Paper is often saved with digital applications, see our blog article on the subject of ‘Protect the environment with paperless accounting‘: In the ideal case, letters are no longer sent, or at least internal company correspondence is eliminated. But what about the ecological effects of the server operation of cloud solutions? Is artificial intelligence really as green as it first appears?
Energy saving via cloud
Emissions from Microsoft servers are measured in Metric Tonnes of Carbon Dioxide Equivalent (MTCO2e) to allow comparison of the global warming impact of different gases. Because the total emissions are made up of different gases.
Digitization as a signpost
Microsoft divides the emissions generated when operating the servers into 3 areas: direct emissions from data center operation, indirect emissions from purchased energy or indirect emissions within the value chain (everything that relates to hardware, e.g. the construction of the data center).
Smart Future
Over a period of 10 days in August, only 0.19 MTCO2 emissions were caused for our cloud service. Almost all of this is attributed to the hardware, i.e. the operation is so low in comparison that it cannot be represented in 10 days. These emissions are equivalent to running one LED lamp for 1727 days, or 679 dishwasher cycles, or 4308 liters of boiled water.

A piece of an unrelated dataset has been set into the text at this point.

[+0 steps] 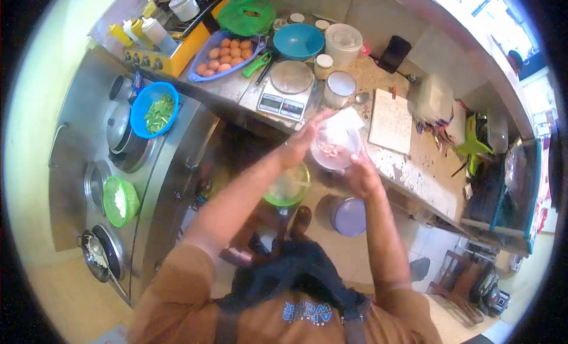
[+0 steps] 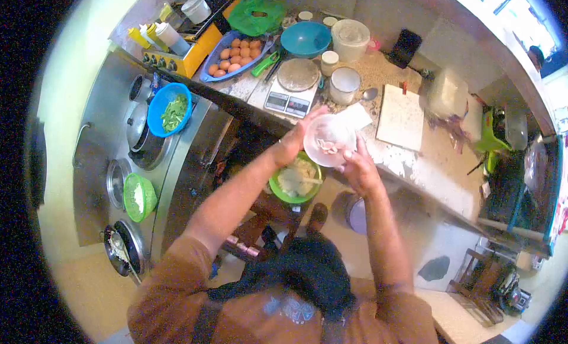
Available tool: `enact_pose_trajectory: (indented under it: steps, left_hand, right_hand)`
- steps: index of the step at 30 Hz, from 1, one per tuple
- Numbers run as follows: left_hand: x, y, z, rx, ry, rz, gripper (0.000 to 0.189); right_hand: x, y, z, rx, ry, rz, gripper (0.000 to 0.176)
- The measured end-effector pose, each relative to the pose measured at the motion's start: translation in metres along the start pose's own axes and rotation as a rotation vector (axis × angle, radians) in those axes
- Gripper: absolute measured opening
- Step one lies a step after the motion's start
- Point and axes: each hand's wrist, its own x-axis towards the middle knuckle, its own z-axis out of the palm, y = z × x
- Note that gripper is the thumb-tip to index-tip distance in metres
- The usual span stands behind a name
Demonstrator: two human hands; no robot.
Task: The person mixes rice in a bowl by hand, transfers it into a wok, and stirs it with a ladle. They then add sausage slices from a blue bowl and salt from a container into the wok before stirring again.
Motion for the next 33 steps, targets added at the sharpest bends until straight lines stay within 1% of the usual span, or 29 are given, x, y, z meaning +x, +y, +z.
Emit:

- (0.441 conversion factor kWh in kgCO2)
- LED: 10 watts * 24 h = 0.240 kWh * 0.441 = 0.10584 kgCO2; 190 kgCO2/0.11kgCO2 = 1727 days
- Dishwasher: 1.25kW * 0.5 (since approx. one wash cycle takes 2 hours) = 0.625kWh * 0.441 = 0.275625 kgCO2; 190 kCO2/0.28kgCO2 = 679 wash cycles
- Kettle: 0.1kWh * 0.441 = 0.0441kgCO2; 190 kgCO2/0.0441 kCO2 = 4308 liters
AI in the Cloud is more Environmentally Friendly than On-Premise
These examples clearly show that the operation of our cloud solution on rented servers is extremely energy-efficient, see also this Microsoft article.
The energy consumption resulting from the operation can hardly be represented in comparison to the emissions caused by the hardware.
And even these emissions are shared among many different companies and users through hardware sharing.
This means that the energy required can be used in an even more resource-efficient manner than with on-premise solutions.